━━━━━ RAW DATA

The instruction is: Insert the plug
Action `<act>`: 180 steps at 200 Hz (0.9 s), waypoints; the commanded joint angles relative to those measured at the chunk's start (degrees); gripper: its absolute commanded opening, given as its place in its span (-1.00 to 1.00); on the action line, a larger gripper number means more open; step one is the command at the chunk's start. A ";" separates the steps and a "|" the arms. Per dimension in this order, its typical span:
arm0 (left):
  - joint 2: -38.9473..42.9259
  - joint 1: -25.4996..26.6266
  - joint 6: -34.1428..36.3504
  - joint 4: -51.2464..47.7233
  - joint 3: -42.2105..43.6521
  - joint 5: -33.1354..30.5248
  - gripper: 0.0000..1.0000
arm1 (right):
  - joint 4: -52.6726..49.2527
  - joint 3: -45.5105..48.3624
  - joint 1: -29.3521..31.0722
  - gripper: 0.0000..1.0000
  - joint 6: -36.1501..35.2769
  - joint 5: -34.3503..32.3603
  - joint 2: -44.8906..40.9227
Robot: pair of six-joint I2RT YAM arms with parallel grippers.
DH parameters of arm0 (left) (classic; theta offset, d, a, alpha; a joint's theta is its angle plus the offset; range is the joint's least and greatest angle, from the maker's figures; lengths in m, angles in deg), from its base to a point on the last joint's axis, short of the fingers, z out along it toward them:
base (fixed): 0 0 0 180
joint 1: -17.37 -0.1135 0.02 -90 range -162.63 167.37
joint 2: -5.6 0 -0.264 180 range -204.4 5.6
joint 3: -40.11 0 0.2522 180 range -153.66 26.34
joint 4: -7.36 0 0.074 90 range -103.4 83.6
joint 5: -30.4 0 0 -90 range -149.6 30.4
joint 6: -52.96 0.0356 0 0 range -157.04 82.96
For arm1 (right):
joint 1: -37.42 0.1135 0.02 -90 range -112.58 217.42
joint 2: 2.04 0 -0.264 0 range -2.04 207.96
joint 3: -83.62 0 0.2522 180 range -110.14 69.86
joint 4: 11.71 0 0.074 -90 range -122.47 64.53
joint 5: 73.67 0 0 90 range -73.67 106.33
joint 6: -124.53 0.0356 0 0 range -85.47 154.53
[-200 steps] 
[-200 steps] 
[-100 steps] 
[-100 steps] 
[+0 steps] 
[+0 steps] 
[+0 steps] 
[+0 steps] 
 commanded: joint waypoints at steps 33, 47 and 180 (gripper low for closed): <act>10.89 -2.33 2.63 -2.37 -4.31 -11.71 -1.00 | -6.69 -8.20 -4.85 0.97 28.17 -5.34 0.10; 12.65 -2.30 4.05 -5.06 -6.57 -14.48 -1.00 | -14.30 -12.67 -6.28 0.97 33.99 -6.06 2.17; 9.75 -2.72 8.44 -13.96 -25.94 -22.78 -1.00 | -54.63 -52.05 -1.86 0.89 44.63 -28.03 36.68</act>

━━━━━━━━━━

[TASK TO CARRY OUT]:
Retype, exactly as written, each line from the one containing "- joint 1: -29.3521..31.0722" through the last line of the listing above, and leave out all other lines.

[YOUR SOLUTION]:
  - joint 1: -29.3521..31.0722
  - gripper: 0.0000..1.0000
  - joint 6: -36.1501..35.2769
  - joint 5: -34.3503..32.3603
  - joint 2: -44.8906..40.9227
Robot: pair of six-joint I2RT YAM arms with parallel grippers.
DH parameters of arm0 (left) (classic; theta offset, d, a, alpha; a joint's theta is its angle plus the offset; range is the joint's least and greatest angle, from the maker's figures; lengths in m, angles in deg), from its base to a point on the last joint's axis, short of the fingers, z out along it toward them:
base (fixed): 0 0 0 180
joint 1: -17.37 -0.1135 0.02 -90 range -162.63 167.37
joint 2: -5.6 0 -0.264 180 range -204.4 5.6
joint 3: -40.11 0 0.2522 180 range -153.66 26.34
joint 4: -7.36 0 0.074 90 range -103.4 83.6
joint 5: -30.4 0 0 -90 range -149.6 30.4
joint 6: -52.96 0.0356 0 0 range -157.04 82.96
For arm1 (right):
joint 1: -37.42 0.1135 0.02 -90 range -112.58 217.42
joint 2: 2.04 0 -0.264 0 range -2.04 207.96
joint 3: -83.62 0 0.2522 180 range -110.14 69.86
joint 4: 11.71 0 0.074 -90 range -122.47 64.53
joint 5: 73.67 0 0 90 range -73.67 106.33
joint 6: -124.53 0.0356 0 0 range -85.47 154.53
[-200 steps] 
[-200 steps] 
[-100 steps] 
[-100 steps] 
[+0 steps] 
[+0 steps] 
[+0 steps] 
[+0 steps] 
 commanded: joint waypoints at steps 33, 47 and 180 (gripper low for closed): <act>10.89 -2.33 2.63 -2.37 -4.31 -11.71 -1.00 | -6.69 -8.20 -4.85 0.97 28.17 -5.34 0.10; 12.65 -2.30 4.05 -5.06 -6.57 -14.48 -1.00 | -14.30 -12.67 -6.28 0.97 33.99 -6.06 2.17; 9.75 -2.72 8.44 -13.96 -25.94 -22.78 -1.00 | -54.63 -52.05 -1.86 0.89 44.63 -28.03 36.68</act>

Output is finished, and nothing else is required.